- What you have to do
Copy out every line of the data that has the word "pair" somewhere in it.

- Stored dataset items
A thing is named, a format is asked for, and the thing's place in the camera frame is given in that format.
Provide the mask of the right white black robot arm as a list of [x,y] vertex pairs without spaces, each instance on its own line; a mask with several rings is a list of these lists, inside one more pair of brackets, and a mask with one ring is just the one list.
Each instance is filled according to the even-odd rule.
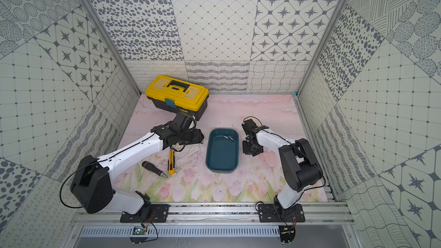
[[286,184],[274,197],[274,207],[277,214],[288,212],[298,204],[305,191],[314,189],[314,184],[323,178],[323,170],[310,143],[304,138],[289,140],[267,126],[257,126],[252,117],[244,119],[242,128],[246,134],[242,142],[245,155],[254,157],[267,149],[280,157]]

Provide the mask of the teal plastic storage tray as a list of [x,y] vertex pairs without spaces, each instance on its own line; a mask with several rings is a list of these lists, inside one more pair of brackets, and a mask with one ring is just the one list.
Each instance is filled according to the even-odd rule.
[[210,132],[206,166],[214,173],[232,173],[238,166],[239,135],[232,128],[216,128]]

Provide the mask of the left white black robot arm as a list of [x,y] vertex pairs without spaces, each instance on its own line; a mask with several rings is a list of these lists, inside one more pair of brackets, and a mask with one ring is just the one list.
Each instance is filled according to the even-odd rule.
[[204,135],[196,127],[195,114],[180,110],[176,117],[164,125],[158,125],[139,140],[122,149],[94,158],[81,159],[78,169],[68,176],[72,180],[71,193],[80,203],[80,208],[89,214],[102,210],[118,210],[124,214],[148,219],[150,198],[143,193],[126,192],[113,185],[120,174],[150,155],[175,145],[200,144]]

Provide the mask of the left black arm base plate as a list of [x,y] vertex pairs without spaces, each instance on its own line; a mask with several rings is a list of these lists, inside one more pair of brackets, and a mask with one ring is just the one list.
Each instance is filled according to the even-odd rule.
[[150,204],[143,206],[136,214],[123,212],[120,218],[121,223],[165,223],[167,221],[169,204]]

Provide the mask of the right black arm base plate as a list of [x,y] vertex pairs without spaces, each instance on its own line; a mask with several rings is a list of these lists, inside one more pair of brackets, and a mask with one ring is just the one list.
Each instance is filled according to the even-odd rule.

- Solution to the problem
Provide the mask of the right white black robot arm as a list of [x,y] vertex pairs without spaces, each instance on its own line; a mask with several rings is a list of these lists, inside one more pair of brackets, and a mask with one ring is just the one list.
Provide the mask of the teal plastic storage tray as a list of [x,y] vertex pairs without spaces, each instance on its own line; a mask with several rings is a list of these lists, inside one more pair of brackets, and a mask with one ring is just the one list.
Provide the mask of the left white black robot arm as a list of [x,y] vertex pairs without spaces, each instance on its own line; a mask with several rings is a list of these lists, inside one more pair of brackets, and a mask with one ring is just the one list.
Provide the mask of the left black arm base plate as a list of [x,y] vertex pairs without spaces, each instance on its own line; a mask with several rings is a list of these lists, inside one more pair of brackets, and a mask with one ring is just the one list.
Provide the mask of the right black arm base plate as a list of [x,y] vertex pairs without spaces, each instance on its own line; a mask with several rings is a list of these lists, inside one more pair of brackets, and a mask with one ring is just the one list.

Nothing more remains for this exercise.